From March 8 to June 5, 2011.
Place
Fundación Caja Madrid.
Magas
If the first part of the exhibition at the Museo Thyssen-Bornemisza, dominates the physical power of the heroines, the second part on the rooms of the Fundación Caja Madrid explores the spiritual powers of magicians, heroes and mystical often stigmatized as witches, mad or hysterical. Often the magicians in painting have been reduced to the role of femme fatale , defined in relation to male desire, knowing what is in them Orphic figures , that humanize and civilize beasts and men.
Oil on canvas, 176 x 174 cm
Oil on canvas, 120.7 x 78.7 cm
Martyrs
The holy martyrs are not just victims, but heroes triumph over his persecutors and executioners, affirmative in extremis. Within this section is the figure of a martyr who is not Christian, but pagan, and was canonized by the late Romantic movement: Sappho of Lesbos. Sappho's poetic tributes received Leopardi and Baudelaire and two influential prose writers, the critic Sainte-Beuve and the Hellenistic Émile Deschanel, saw it as the very embodiment of a literary ideal: that of poetry as a confession , as the voice of passion, always true and natural.
Location:
Oil on canvas, 118 x 95 cm
Musee Baron Gerard Collection "Bayeux, inv.
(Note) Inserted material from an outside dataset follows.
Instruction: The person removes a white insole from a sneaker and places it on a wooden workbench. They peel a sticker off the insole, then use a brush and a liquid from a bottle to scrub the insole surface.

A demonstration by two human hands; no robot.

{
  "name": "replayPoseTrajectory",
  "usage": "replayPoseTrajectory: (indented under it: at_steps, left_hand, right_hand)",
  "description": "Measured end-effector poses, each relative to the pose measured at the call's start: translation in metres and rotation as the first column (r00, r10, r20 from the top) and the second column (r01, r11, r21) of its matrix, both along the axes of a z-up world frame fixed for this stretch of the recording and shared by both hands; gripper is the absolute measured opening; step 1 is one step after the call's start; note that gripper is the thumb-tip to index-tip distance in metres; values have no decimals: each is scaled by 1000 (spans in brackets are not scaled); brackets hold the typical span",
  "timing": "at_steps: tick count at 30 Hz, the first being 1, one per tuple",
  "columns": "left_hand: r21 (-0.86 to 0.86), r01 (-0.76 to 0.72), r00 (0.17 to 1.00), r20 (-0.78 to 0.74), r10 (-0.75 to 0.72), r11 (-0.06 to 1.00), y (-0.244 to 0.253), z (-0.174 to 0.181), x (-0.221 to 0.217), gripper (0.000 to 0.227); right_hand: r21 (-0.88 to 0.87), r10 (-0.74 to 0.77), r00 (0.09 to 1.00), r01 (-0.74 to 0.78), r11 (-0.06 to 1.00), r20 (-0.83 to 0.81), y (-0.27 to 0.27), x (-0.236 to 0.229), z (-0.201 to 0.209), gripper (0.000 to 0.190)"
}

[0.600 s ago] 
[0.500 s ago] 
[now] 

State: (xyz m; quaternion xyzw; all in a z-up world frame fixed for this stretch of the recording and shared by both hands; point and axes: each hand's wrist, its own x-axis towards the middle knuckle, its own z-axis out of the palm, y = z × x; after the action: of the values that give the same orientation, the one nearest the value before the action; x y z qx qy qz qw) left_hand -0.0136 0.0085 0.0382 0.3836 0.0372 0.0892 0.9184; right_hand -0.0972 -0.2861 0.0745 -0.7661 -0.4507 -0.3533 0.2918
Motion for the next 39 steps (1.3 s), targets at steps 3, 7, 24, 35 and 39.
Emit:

P0023
Mystic
the mystical levitation may be an image of the experience of women in times of transition such as adolescence. The most famous of these levitating, St. Teresa of Avila, is the object of the homage of Marina Abramovic in its series Kitchen , a project in the kitchens of La Laboral de Gijón. With the choice of scenario, Abramovic to evoke the kitchen of his grandmother, a very religious person that took her to church every day .
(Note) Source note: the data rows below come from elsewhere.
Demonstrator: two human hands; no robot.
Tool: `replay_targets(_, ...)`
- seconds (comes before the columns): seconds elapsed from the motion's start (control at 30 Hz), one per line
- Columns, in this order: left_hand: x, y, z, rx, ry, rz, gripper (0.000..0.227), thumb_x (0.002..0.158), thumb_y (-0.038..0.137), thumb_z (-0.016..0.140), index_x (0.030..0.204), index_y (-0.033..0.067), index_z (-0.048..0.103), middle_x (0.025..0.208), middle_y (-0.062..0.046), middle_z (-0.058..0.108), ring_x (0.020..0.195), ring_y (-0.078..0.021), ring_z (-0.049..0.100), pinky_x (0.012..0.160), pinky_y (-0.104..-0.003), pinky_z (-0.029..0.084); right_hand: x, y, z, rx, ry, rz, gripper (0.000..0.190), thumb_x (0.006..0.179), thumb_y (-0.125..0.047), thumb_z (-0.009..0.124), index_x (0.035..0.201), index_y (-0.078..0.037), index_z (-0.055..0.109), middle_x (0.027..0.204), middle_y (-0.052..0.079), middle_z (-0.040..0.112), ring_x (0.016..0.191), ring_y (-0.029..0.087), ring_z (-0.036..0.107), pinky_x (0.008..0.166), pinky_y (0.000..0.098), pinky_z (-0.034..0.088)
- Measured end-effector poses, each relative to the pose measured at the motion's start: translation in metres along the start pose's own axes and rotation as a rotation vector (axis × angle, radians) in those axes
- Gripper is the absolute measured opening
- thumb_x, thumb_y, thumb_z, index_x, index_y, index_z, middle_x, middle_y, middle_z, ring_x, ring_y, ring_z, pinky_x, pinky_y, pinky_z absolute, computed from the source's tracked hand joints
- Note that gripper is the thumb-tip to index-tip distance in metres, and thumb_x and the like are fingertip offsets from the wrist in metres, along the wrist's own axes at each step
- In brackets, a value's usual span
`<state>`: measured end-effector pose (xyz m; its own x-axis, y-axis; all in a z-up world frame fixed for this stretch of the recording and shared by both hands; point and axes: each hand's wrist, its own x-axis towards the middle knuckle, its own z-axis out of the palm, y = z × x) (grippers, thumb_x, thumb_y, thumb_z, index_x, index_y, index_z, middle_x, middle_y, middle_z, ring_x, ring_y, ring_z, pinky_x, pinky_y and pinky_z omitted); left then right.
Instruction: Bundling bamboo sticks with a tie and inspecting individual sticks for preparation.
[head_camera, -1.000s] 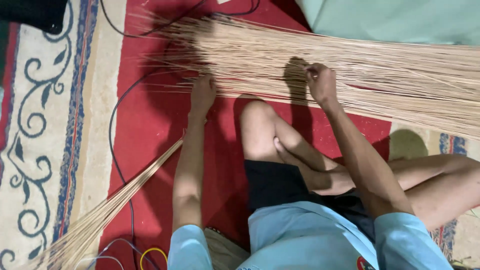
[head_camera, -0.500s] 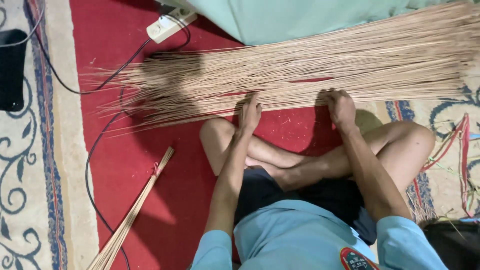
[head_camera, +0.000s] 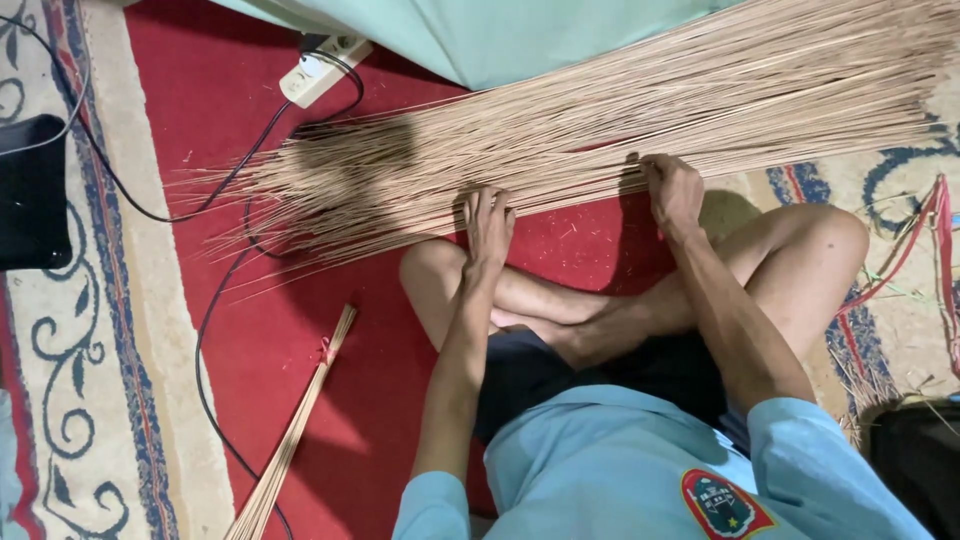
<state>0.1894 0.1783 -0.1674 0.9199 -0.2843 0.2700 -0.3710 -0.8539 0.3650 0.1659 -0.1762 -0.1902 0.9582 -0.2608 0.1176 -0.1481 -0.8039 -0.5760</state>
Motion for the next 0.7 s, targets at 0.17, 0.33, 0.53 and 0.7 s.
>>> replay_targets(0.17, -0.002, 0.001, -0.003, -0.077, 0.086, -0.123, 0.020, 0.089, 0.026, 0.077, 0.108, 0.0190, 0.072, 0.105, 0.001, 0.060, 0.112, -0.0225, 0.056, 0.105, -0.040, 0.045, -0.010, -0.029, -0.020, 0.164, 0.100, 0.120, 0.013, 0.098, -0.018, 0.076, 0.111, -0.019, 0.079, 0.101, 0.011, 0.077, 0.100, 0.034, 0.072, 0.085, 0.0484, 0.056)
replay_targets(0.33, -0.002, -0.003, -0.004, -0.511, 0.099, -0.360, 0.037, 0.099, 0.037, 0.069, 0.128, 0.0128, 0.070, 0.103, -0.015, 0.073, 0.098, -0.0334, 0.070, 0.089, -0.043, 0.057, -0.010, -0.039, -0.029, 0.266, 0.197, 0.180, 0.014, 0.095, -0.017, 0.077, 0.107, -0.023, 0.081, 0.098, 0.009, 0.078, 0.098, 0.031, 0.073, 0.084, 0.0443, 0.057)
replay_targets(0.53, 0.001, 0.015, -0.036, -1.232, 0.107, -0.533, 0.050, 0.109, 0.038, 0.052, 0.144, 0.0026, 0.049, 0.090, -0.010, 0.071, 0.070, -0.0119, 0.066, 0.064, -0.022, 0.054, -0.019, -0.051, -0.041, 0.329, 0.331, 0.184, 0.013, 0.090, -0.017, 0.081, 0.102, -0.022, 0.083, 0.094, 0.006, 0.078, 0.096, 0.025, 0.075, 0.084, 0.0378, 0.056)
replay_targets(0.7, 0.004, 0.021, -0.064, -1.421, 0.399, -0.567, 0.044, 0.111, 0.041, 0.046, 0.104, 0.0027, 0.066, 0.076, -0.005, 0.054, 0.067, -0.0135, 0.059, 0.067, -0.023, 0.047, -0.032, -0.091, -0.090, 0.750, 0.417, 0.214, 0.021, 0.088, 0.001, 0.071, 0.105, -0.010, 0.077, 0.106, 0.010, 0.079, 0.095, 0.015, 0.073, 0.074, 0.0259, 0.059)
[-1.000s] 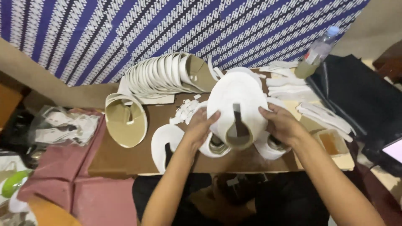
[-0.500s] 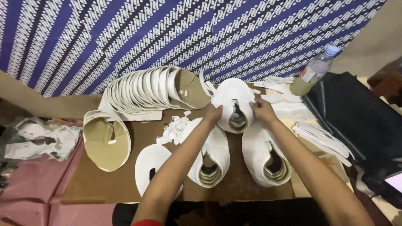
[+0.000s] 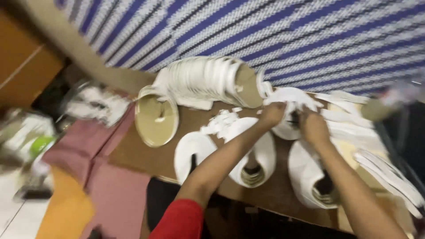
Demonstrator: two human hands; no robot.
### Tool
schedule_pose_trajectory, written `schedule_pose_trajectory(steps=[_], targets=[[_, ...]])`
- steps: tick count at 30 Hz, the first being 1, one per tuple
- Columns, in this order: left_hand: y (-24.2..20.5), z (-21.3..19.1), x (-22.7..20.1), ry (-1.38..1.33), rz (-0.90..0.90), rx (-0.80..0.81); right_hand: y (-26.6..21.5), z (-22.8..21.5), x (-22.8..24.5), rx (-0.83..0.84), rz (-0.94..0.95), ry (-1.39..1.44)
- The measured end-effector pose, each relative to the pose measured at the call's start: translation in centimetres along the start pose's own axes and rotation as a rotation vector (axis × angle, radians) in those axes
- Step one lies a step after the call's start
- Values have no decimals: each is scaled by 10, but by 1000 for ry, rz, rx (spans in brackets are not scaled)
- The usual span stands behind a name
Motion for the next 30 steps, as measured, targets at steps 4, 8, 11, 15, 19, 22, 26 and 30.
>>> schedule_pose_trajectory(steps=[4,8,11,15,19,22,26,30], targets=[[-147,-87,-63,257,273,-181,0,11,7,37,-149,-168],[-256,-180,-30,-169,282,-416,-39,-38,46,-97,-156,-3],[-309,-269,35,95,124,-862,-95,-83,108,-220,-223,91],[-322,-346,67,422,-111,-926,-179,-127,208,-137,-215,242],[-292,-363,89,7,-108,-822,-214,-120,237,-223,-358,259],[-291,-365,95,-22,-74,-1104,-216,-77,239,-87,-133,289],[-286,-336,149,-416,-147,-1329,-251,-8,285,56,-385,340],[-277,-331,152,-740,-71,-1353,-290,44,354,52,-824,157]])
Point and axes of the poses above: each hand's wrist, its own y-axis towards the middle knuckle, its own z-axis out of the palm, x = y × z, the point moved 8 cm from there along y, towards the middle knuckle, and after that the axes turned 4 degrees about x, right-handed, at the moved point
levitation acquires a different hue in the series of photographs by Julia Fullerton-Batten titled In Between whose teenage characters seem to float in the air . Here, as in the previous series Teenage Stories , explores female adolescence as the period transition in which the body becomes strange and unstable emotions, without anchoring.
levitation Ferdinand Hodler represented in one of his most famous compositions, The chosen. Mystical child (the painter was posing as a model for his son, Hector) appears there praying at the center of the scene with a rickety tree of life around him, six angel whose feet are raised above the ground a few inches . So are the female figure studies for his compositions: Women jubilant, singing from a distance Look to infinity . Hodler female figures move like sleepwalkers. They sing a hymn to life with the severity of a liturgy. Seem to reach ecstasy, but carnal pleasure. Raise their arms to embrace the whole of nature or to fly into the cosmos.
Readers
A sediment spiritual powers traditionally attributed to women is in the shape of the reader. The reading contains echoes of the spiritual powers, magical or mystical attributed to women in traditional iconography, which generates a bubble, where women can live your life through other lives. The reader is constructed so that Virginia Woolf called "own room." Reading is an internal activity that escapes the pictorial representation. In painting we ever to read a title, text will always be beyond unreadable, inaccessible. So the representation of reading involves an externalization, a dramatization . Since we can not read the text, read the body of the reader, who staged or somatization reading.
Édouard Vuillard
Private Collection, Paris
Reading, 1994
San Francisco Museum of Modern Art, San Francisco
Painters
The last chapter of the exhibition is devoted to images of women created in the mirror: self development of women painters from Sofonisba Anguisciola to Frida Kahlo. The self allowed women to be author or creator (presumably male role) while being a model (the conventional female role). This clever combination of activity and passivity, this become the subject without leaving the beautiful object role was the key to the success of the female self in a patriarchal society. A society that otherwise Vanity personified as a woman who looks in the mirror. Too often, she portrays himself as would a male colleague, work clothes, palette and brushes in hand and looking at viewer. This type of self, that someone could identify as "male" seems to have been cultivated more assiduously for the painters, perhaps because they needed more vindicated as professionals.